SpeCLED
LED の熱と電流解析
Modeling of current spreading and temperature distribution in LED
リリースノート
SpeCLED ver5.0がリリースされました。
製品概要
SpeCLEDは、平面型および垂直型LEDチップにおける電流拡がりと熱伝導を高精度に解析するシミュレーションソフトウェアです。
LEDチップ内の電流密度分布、内部量子効率 (IQE)、温度分布を3次元的にシミュレーションし、順方向電流に対する順方向電圧、発光出力、ウォールプラグ効率、外部量子効率などの特性も予測します。
実際のチップ構造を層ごとに入力でき、非一様なドーピングや組成分布も考慮可能で、電極やITO層内の電流拡がり、温度依存性を考慮した発熱・熱伝導解析を連成解析します。
また、SiLENSeで得られた活性層のj-U特性を取り込むことでより現実的なモデル化が可能であり、解析結果は光取り出しシミュレータRATROへの入力としても活用できます。
製品特徴
①ソフトウェアの機能
SpeCLEDは、平面型および垂直型LEDチップ内部における電流拡散と熱伝導を3次元で連成解析できるシミュレーションソフトウェアであり、LEDチップの動作を支配する物理現象を詳細に考慮することで、実際のデバイス特性を高い精度で予測することが可能です。
詳細な機能に関しては、以下をご参照ください。
出力結果
SpeCLEDでは、主に以下の様なLED チップ特性 (出力結果) を得ることができます。
- LEDチップ内の温度分布
- LEDチップ内の発熱分布 (ジュール発熱)
- LEDチップ内の電流密度、電位分布
- 活性層内の内部量子効率 (IQE) 分布
- 活性層内の発光パワー密度分布
- 活性層内の発光波長分布
- 活性層内の発熱分布
- ウォールプラグ効率 (WPE)、平均内部量子効率 (IQE)
- 電流・電圧特性
計算モデル
SpeCLEDでは、主に以下のような特長的な計算モデルを実装しています。
- LEDチップ構造は、基板上に形成された積層構造として定義されます。
- 対応可能な基本構造として、以下の2種類のLEDダイ構造を想定しています。
‐ 平面型LEDダイ (Planar type) :n-コンタクト層 (エッチメサ構造を含む)、活性領域 (発光領域)、p-コンタクト層、メサ構造上のn-電極、p-コンタクト層上のp-電極、およびn・p電極パッドで構成されます。
‐ 垂直型LEDダイ (Vertical type) :チップ底面のn-電極、n-コンタクト層、活性領域、p-コンタクト層、p-電極、およびn・p電極パッドで構成されます。
- 活性領域は、温度依存性を考慮したバイアス–電流密度特性 (j–U特性) として与えます。
この特性は、ユーザーが任意の関数として定義することも、電流密度とバイアス値のデータテーブルとして与えることも可能です。
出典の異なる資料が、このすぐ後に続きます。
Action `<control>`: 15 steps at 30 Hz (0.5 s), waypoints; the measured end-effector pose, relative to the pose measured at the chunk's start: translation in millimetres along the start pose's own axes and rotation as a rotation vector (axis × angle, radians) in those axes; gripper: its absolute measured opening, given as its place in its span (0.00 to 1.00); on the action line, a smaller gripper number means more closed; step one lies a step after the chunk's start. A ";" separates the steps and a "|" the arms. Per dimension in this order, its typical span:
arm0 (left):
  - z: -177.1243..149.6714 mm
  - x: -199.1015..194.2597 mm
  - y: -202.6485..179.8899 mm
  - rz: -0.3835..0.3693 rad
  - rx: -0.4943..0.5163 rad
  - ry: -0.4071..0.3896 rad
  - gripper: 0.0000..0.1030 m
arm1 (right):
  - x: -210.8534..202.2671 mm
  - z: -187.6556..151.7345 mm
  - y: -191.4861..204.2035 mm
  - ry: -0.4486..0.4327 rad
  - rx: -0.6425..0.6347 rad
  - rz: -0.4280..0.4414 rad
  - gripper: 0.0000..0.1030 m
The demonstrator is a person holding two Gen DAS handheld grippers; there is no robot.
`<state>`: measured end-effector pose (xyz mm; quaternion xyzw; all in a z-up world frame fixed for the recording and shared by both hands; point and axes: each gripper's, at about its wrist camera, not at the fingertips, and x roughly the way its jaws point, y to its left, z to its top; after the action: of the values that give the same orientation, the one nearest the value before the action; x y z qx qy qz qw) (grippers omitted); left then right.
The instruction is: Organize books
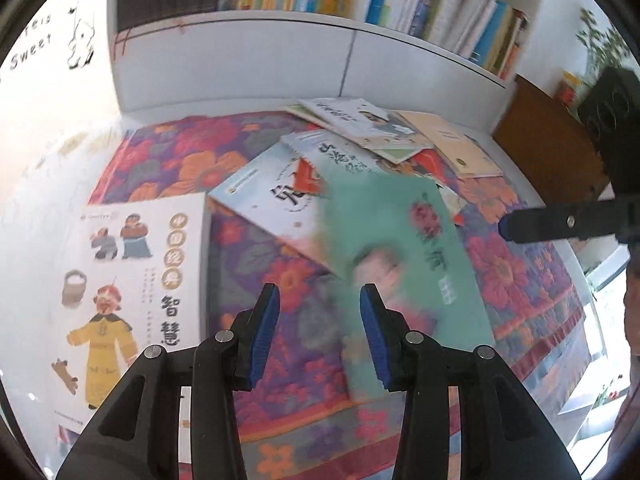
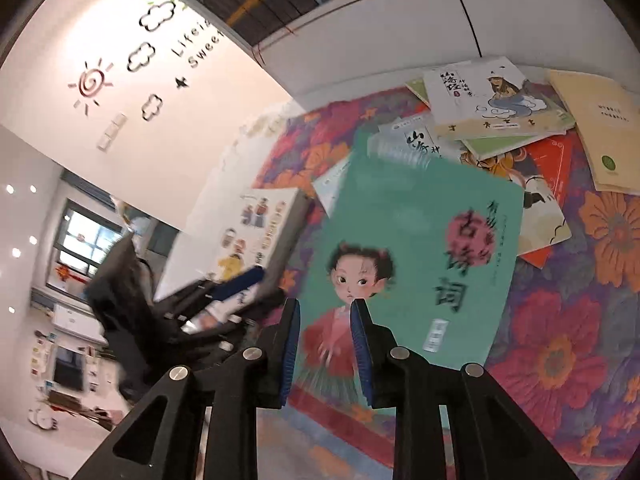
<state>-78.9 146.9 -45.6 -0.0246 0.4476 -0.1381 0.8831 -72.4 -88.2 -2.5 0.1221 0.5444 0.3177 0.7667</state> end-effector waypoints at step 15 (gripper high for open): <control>-8.9 75.1 -17.3 -0.012 -0.022 0.126 0.40 | 26.8 -31.5 -117.5 0.082 0.187 -0.159 0.26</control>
<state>-47.7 111.0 -106.9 -0.0283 0.5038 -0.1398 0.8520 -54.0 -166.9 -97.3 0.1363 0.6104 0.2084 0.7519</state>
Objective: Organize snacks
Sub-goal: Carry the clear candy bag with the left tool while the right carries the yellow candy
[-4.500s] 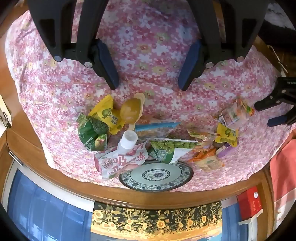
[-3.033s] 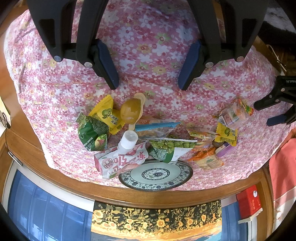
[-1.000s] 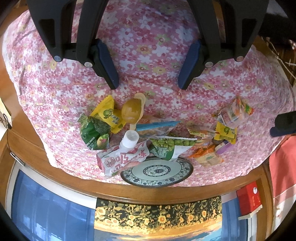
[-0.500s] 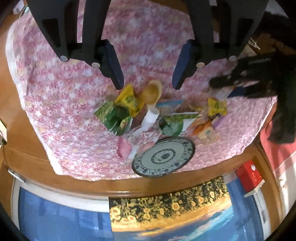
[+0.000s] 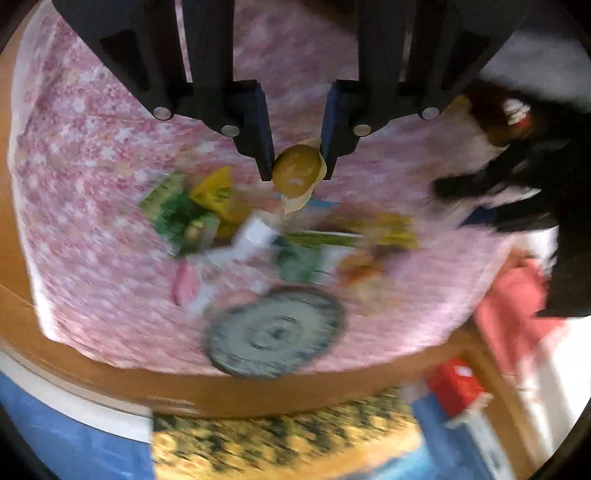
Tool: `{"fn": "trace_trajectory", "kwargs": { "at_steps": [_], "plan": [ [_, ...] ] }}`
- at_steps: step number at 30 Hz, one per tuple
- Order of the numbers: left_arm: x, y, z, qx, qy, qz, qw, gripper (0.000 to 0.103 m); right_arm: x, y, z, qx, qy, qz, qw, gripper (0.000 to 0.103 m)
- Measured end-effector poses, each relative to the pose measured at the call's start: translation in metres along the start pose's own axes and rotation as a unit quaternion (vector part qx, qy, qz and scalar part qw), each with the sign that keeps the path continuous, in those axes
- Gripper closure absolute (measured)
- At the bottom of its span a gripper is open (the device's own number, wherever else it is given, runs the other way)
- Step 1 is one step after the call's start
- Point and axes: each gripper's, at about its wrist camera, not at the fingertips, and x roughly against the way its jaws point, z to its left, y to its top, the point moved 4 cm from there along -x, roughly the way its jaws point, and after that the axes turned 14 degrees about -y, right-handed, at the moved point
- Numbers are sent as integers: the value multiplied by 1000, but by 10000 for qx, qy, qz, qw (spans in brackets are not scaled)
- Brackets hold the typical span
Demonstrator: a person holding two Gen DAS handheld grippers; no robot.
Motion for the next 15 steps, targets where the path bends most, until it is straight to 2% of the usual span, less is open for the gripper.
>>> {"fn": "trace_trajectory", "kwargs": {
  "at_steps": [3, 7, 8, 10, 13, 15],
  "plan": [
    [16, 26, -6, -127, -20, -269, 9996, 59, 19, 12, 9, 281, 690, -123, 9971, 78],
    [20, 66, -12, -478, 94, -661, 9966, 59, 27, 42, 7, 259, 1186, -408, 9918, 78],
    [15, 78, -9, -592, 78, -789, 9951, 59, 26, 56, 4, 207, 1115, -601, 9917, 78],
    [-5, 101, 2, -590, 21, -854, 9946, 59, 13, 86, -1, 352, 548, -912, 9937, 78],
    [-44, 135, 30, -402, 233, -727, 9963, 59, -25, 125, -6, 665, -330, -902, 9932, 78],
    [-67, 149, 47, -360, 464, -658, 9961, 59, -58, 145, -13, 750, -560, -726, 9930, 78]
  ]
}}
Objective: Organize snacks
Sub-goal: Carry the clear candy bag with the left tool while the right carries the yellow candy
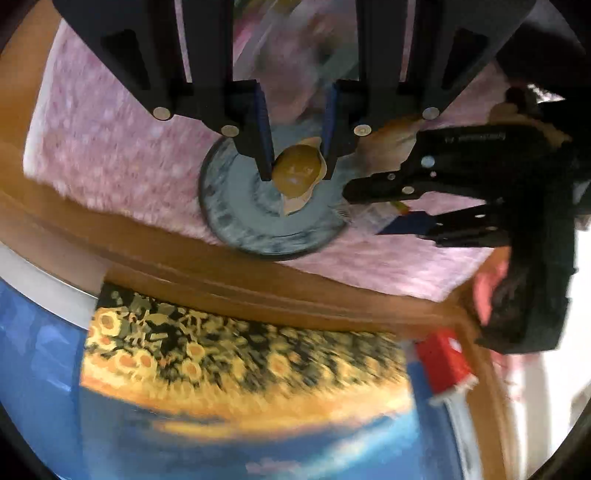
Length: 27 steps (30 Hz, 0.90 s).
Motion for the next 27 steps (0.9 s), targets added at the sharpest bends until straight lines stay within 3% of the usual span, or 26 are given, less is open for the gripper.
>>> {"fn": "trace_trajectory", "kwargs": {
  "at_steps": [5, 13, 15, 16, 21, 27],
  "plan": [
    [-40, 11, 28, 266, 170, 308, 9990, 59, -63, 11, -9, 196, -44, 526, 9984, 77],
    [-59, 2, 42, 276, 291, 539, 9977, 58, -102, 10, -18, -8, -74, 926, 9957, 71],
    [-57, 0, 43, 318, 216, 537, 9978, 51, -96, 12, -21, -52, -103, 813, 9966, 49],
    [-54, 1, 43, 367, 188, 527, 9978, 48, -92, 15, -21, -50, -135, 749, 9971, 46],
    [-10, 4, 36, 568, -10, 262, 9980, 46, -42, 23, -26, -217, -323, 213, 9990, 45],
    [57, -35, 3, -174, 59, 54, 9998, 46, 30, -8, -13, -395, -366, -177, 9984, 45]
  ]
}}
通常は、SiLENSeで計算された活性領域のバイアス–電流密度特性を入力データとして使用します。 - 中性領域の電気伝導度や、活性領域の局所的な内部量子効率に対する温度依存性を考慮します。
- 熱境界条件として熱伝達係数を指定し、チップ外部との熱移動をモデル化します。
- 異方性移動度の指定により、面内および法線方向で異なる電気伝導特性を持つ材料にも対応可能です。
- マイクロLEDのような小型チップやIII-V族ベースの活性層で重要となる、メサ側壁における表面再結合も考慮可能です。
- 絶縁膜やITO層を考慮した電流の遮断や拡散を考慮します。
- ユーザー指定関数 (Function) により、材料物性などを関数として考慮可能です。
②ユーザーインターフェース
SpeCLEDは、シミュレーションの経験がない方にも扱いやすいグラフィカルユーザインターフェース (GUI) を備えており、LEDチップ構造の作成、計算条件の設定、計算格子の自動生成・調整、物性値の編集、計算の実行までを一貫して行うことができます。
また、複数材料の変更を考慮したケーススタディやバッチ処理機能にも対応しており、効率的な解析が可能です。
さらに、計算結果の可視化には専用の可視化ソフトウェアView2Dを使用することができます。